Preliminary signs of the collegiate controversy over BDS groups appeared in 2011 at Brandeis University, when a student group called Jewish Voice for Peace (JVP) was denied member-group status in Brandeis Hillel. JVP supports a number of positions that put them at odds with Hillel’s policies, including the use of BDS tactics in relation to the occupied territories (the Gaza Strip and West Bank). This position, as well as JVP’s sponsorship of an “Israeli Occupation Awareness Week” in 2010, led directly to the group’s rejection.

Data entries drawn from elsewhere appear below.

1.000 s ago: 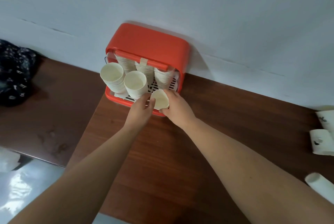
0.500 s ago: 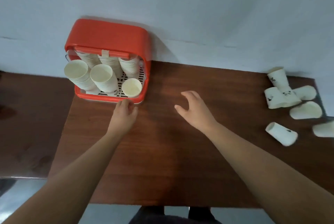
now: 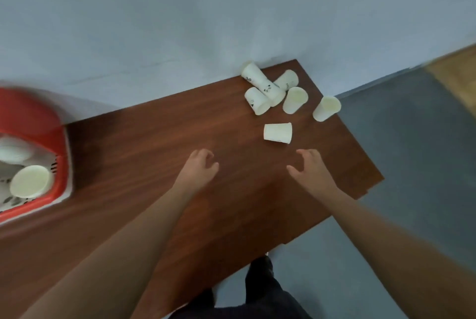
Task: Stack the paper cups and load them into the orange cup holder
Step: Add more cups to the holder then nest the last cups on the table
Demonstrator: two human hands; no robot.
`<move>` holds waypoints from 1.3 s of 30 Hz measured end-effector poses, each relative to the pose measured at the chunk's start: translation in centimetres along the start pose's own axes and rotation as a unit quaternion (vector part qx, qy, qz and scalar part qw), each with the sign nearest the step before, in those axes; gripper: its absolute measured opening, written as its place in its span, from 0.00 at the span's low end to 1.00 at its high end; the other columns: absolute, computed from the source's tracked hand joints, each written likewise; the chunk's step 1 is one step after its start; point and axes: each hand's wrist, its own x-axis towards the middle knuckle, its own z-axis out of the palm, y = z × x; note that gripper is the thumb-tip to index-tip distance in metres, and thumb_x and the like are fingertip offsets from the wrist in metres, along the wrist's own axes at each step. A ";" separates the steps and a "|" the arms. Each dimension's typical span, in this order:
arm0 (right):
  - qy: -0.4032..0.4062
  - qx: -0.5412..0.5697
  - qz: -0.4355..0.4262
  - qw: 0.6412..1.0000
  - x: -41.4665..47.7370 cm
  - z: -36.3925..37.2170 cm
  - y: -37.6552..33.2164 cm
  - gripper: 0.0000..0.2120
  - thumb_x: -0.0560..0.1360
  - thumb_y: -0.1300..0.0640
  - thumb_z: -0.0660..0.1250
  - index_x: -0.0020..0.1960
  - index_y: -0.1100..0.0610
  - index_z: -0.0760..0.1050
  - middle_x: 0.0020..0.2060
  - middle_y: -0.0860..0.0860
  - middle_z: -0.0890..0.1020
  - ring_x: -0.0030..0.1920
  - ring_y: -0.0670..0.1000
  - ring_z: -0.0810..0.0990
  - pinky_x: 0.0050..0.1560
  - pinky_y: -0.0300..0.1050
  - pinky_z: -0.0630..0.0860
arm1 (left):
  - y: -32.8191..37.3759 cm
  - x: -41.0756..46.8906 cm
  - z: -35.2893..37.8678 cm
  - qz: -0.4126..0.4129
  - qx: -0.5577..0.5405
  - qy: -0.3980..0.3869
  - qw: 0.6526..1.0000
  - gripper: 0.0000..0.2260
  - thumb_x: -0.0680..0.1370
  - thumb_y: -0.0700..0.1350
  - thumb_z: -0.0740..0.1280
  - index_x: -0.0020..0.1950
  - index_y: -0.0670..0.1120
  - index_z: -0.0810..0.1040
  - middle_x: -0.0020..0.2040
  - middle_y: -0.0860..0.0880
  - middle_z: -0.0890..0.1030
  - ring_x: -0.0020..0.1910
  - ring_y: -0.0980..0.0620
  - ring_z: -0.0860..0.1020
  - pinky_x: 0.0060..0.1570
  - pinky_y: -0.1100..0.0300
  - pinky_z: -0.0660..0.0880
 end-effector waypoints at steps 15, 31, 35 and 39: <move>0.160 0.001 -0.080 0.984 19.8 -8.1 11.6 0.30 0.74 0.49 0.72 0.70 0.59 0.68 0.69 0.59 0.69 0.67 0.58 0.69 0.67 0.54 0.72 | 17.9 18.4 14.3 0.115 0.200 -0.089 0.969 0.40 0.72 0.53 0.76 0.79 0.50 0.61 0.76 0.48 0.65 0.74 0.44 0.65 0.74 0.45 0.61; 0.072 0.145 -0.053 0.985 25.1 -11.1 11.3 0.33 0.73 0.45 0.73 0.73 0.54 0.65 0.66 0.52 0.70 0.63 0.52 0.71 0.62 0.48 0.72 | 18.3 19.8 13.8 -0.004 -0.066 -0.016 0.998 0.35 0.68 0.54 0.79 0.71 0.53 0.68 0.64 0.54 0.76 0.63 0.53 0.74 0.63 0.50 0.75; 0.074 0.278 -0.069 0.955 23.1 -12.9 8.0 0.28 0.72 0.44 0.74 0.68 0.51 0.71 0.61 0.46 0.76 0.59 0.46 0.75 0.61 0.45 0.75 | 18.9 19.4 12.1 0.014 -0.113 -0.006 0.994 0.34 0.70 0.52 0.79 0.71 0.55 0.68 0.63 0.58 0.76 0.63 0.56 0.74 0.60 0.56 0.72; -0.007 0.317 -0.080 0.945 22.5 -12.6 5.2 0.26 0.72 0.42 0.74 0.66 0.48 0.73 0.58 0.42 0.78 0.57 0.41 0.77 0.60 0.45 0.77 | 19.2 19.0 10.3 0.038 -0.137 -0.002 0.990 0.33 0.70 0.51 0.79 0.71 0.57 0.69 0.64 0.60 0.77 0.64 0.57 0.75 0.61 0.58 0.72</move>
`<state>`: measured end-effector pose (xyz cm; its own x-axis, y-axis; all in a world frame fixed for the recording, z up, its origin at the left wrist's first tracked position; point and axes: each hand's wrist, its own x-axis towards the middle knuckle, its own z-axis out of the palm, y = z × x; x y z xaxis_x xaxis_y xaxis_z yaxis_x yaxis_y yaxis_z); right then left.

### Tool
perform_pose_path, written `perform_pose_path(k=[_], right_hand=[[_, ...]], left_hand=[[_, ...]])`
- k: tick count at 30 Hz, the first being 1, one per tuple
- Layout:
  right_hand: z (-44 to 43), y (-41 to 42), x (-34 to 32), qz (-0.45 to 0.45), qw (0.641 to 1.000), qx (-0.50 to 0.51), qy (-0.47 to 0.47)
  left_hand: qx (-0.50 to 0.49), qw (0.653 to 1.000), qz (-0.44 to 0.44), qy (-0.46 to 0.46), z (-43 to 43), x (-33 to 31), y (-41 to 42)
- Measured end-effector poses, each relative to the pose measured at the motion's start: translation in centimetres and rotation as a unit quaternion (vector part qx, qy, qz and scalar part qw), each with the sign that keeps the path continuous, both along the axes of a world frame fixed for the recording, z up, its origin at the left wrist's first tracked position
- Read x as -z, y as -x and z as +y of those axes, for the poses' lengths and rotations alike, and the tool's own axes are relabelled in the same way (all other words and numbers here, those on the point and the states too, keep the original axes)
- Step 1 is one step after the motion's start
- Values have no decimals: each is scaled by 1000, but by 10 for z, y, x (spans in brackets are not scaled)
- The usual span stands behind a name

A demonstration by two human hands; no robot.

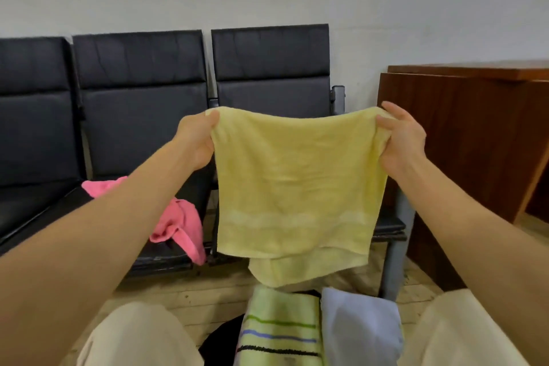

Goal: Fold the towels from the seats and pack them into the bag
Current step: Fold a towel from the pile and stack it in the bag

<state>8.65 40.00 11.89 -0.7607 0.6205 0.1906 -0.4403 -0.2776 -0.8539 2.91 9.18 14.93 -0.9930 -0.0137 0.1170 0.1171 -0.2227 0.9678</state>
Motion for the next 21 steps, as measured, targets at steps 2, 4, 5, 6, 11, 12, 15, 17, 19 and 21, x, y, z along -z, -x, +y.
perform_pose_path(k=[2,4,5,6,11,12,15,17,19,21], right_hand=[[4,0,-17,-6,999,32,-29],[7,-1,-29,-16,996,57,-72],[8,-2,-34,-19,994,63,-89],[8,-4,-38,-20,992,66,-103],[6,-6,-44,-33,987,65,-145],[6,-6,-42,-44,988,48,-143],[10,-2,-37,-83,990,9,-113],[11,-2,-37,-76,995,16,-59],[7,-6,-37,-56,998,22,8],[0,-9,-35,-47,998,28,31]], left_hand=[[-36,999,17,31,-3,-19,-6],[-50,997,26,44,-7,-33,-10],[-49,998,24,37,-7,-38,-13],[-47,998,22,24,-8,-41,-13],[-50,998,-48,-11,-11,-41,-17],[-55,996,-63,-14,-13,-37,-12],[-108,992,-56,-46,-9,-31,-12],[-152,987,-19,-44,-2,-28,-17],[-208,977,40,-14,1,-22,-15],[-239,967,82,32,3,-18,-19]])
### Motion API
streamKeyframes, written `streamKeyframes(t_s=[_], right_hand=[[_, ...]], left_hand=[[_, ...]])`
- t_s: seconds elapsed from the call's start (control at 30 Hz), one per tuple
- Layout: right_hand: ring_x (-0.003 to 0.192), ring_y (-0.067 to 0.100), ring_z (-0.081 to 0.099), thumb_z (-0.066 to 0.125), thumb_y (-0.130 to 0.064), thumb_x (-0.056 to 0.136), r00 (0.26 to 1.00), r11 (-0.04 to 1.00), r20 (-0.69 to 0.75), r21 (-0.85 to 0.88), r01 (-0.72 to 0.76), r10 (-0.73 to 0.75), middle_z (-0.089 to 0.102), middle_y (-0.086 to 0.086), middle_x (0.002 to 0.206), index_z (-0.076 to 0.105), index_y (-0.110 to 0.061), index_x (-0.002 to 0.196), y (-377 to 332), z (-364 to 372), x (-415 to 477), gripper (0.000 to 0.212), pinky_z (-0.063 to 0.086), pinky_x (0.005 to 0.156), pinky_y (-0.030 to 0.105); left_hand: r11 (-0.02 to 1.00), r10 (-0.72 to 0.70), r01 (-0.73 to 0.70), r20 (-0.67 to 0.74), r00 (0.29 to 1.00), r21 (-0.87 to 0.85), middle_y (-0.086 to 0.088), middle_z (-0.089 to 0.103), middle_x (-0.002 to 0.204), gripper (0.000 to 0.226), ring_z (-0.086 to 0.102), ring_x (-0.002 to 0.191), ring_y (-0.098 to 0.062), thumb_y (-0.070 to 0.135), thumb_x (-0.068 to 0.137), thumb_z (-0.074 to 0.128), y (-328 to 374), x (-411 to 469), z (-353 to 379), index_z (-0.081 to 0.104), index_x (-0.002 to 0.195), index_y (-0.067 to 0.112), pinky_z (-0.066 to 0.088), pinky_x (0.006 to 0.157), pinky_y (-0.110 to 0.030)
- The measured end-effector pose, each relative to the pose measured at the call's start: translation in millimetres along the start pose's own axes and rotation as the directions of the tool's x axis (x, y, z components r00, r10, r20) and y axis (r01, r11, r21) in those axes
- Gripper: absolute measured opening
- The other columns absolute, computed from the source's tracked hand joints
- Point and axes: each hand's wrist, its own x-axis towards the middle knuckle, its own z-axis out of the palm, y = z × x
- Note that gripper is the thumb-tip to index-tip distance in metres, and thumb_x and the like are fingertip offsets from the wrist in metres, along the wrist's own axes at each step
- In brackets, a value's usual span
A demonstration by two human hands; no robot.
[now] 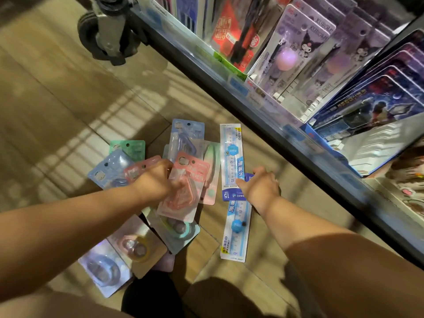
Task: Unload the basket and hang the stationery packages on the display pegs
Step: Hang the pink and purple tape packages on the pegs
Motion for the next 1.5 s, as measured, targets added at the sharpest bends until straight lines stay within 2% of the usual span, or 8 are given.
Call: streamKeyframes(t_s=[0.47,0.73,0.93,1.03,1.17,1.3,1.4,1.5], right_hand=[[0.106,0.028,0.059,0.073,-0.056,0.069,0.996,0.996,0.013,-0.009,0.093,-0.092,0.056,0.008,0.115,0.07,-0.022,0.104,-20,-4,-4,0.049,0.05,0.096,0.036],[0.067,0.027,0.07,0.061,-0.052,0.071,0.985,0.831,0.112,0.554,0.048,-0.131,0.069,-0.012,0.072,0.055,-0.041,0.086,14,-9,-28,0.019,0.059,0.069,0.051],[0.072,0.004,0.065,0.066,-0.004,0.089,0.917,0.699,0.21,0.709,0.097,-0.34,0.07,-0.008,0.093,0.061,-0.024,0.113,35,-32,-37,0.031,0.051,0.078,0.031],[0.077,-0.002,0.063,0.067,0.0,0.087,0.822,0.791,0.361,0.59,0.164,-0.44,0.068,-0.011,0.098,0.061,-0.026,0.115,33,-49,-38,0.039,0.05,0.083,0.021],[0.064,-0.011,0.059,0.073,0.003,0.08,0.766,0.844,0.437,0.475,0.248,-0.471,0.068,-0.009,0.095,0.066,-0.027,0.105,18,-58,-36,0.04,0.047,0.068,0.005],[0.056,-0.004,0.062,0.082,-0.012,0.076,0.93,0.796,0.235,0.599,0.089,-0.281,0.066,0.003,0.087,0.064,-0.016,0.101,13,-35,-35,0.031,0.049,0.059,0.011],[0.079,0.022,0.07,0.063,-0.084,0.054,0.991,0.846,0.118,0.522,-0.11,0.056,0.072,0.007,0.097,0.059,-0.025,0.092,34,-7,-21,0.071,0.056,0.078,0.035],[0.104,0.031,0.064,0.067,-0.067,0.066,0.983,0.952,0.082,0.247,-0.183,0.167,0.068,0.012,0.115,0.063,-0.016,0.109,43,9,-33,0.067,0.051,0.089,0.034]], left_hand=[[0.997,0.06,-0.063,-0.073,0.995,-0.034,0.005,0.06,0.096,0.054,0.063,0.094,-0.019,0.028,0.085,0.075,-1,-4,2,0.044,0.127,0.018,0.053,0.084,-0.033],[0.993,0.085,-0.077,-0.094,0.992,0.09,-0.007,0.041,0.131,0.061,0.048,0.121,-0.027,0.035,0.083,0.073,-5,-6,-1,0.041,0.133,0.021,0.042,0.104,-0.041],[0.952,0.272,-0.241,-0.154,0.95,0.191,-0.015,0.035,0.141,0.087,0.038,0.13,-0.036,0.045,0.075,0.078,4,-7,0,0.035,0.145,0.016,0.033,0.108,-0.04],[0.84,0.537,-0.481,-0.254,0.804,0.253,-0.021,0.047,0.137,0.106,0.047,0.125,-0.042,0.082,0.064,0.056,8,-2,-5,0.038,0.141,0.012,0.041,0.105,-0.051],[0.706,0.502,-0.491,0.129,0.855,0.51,0.002,0.062,0.126,0.072,0.054,0.119,-0.022,0.076,0.08,0.051,24,-2,-11,0.051,0.134,0.029,0.042,0.103,-0.039],[0.783,0.255,-0.434,0.407,0.877,0.445,0.007,0.057,0.094,0.021,0.055,0.09,-0.015,0.048,0.09,0.062,25,-9,-6,0.054,0.097,0.031,0.043,0.075,-0.027],[0.832,0.262,-0.392,0.344,0.902,0.392,0.003,0.053,0.084,0.025,0.054,0.083,-0.02,0.039,0.093,0.062,3,-10,-2,0.046,0.082,0.024,0.041,0.072,-0.032],[0.928,0.235,-0.29,0.237,0.943,0.233,0.003,0.045,0.073,0.033,0.047,0.076,-0.02,0.03,0.093,0.064,-14,-14,2,0.039,0.073,0.023,0.034,0.06,-0.028]])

When the first ever national BDS conference was held at the University of Pennsylvania last February, the university administration and political science department faced a sharp rebuke from both Penn’s Hillel and the Philadelphia Jewish Federation. Penn Hillel proceeded to put on its own event featuring Harvard professor and fierce Israel proponent Alan Dershowitz as the keynote speaker.
In December of last year Benjamin Sheridan, a student volunteer in SUNY Binghamton’s Hillel, was asked to resign from positions in the organization after holding a screening of the Oscar-nominated documentary 5 Broken Cameras, about non-violent Palestinian activism. Iyud Burnat, brother of Camera’s director and supporter of the BDS movement, also spoke at the event. Sheridan told Binghamton’s newspaper Pipe Dream that Hillel decided to remove him even though he made clear that he “fundamentally disagee[s] with Burnat” about BDS.
Now that the Open Hillel campaign has garnered some attention from both Jewish and non-Jewish groups, Hillel has moved to clamp down on BDS-inclusive activities on college campuses. An email sent after the campaign’s launch by Hillel International Director Ali Rose describes how the organization is working to “support local Hillels in the Israel space,” and ends by linking to an op-ed by Jonathan Tobin in Commentary which all but calls the students in PJA anti-Semitic.
Over the last decade, it has become clear that a generational divide is growing in Jewish communities over the issue of Israel-Palestine, especially with regard to the occupation of the West Bank and Gaza Strip. But this is the first time that a mainstream Jewish organization like Hillel has faced a sharp, internal challenge to its pro-Israel policy.
Part of the conflict may stem from historical changes in Israel, itself. Israel was once seen as a defensible cause to many on the Left; a war-torn, agrarian democracy in the Middle East, where the Labor Party ruled and peace seemed a short time away. In recent years, the increasingly right-wing militancy of the Israeli government under Benjamin Netanyahu has pushed many of America’s liberal youth to sympathize with Palestine, and in some cases to directly oppose Israel.
”For people who maybe grew up around the time of the 1967 and 1973 war (in Israel), I think there was much more of a sense of Israel being this sort of embattled nation struggling to survive,” says Sandalow-Ash of her elders. “Some people in my generation have realized that there is this untenable stalemate, and it doesn’t look like a lot of people are that serious about creating a Palestinian state.”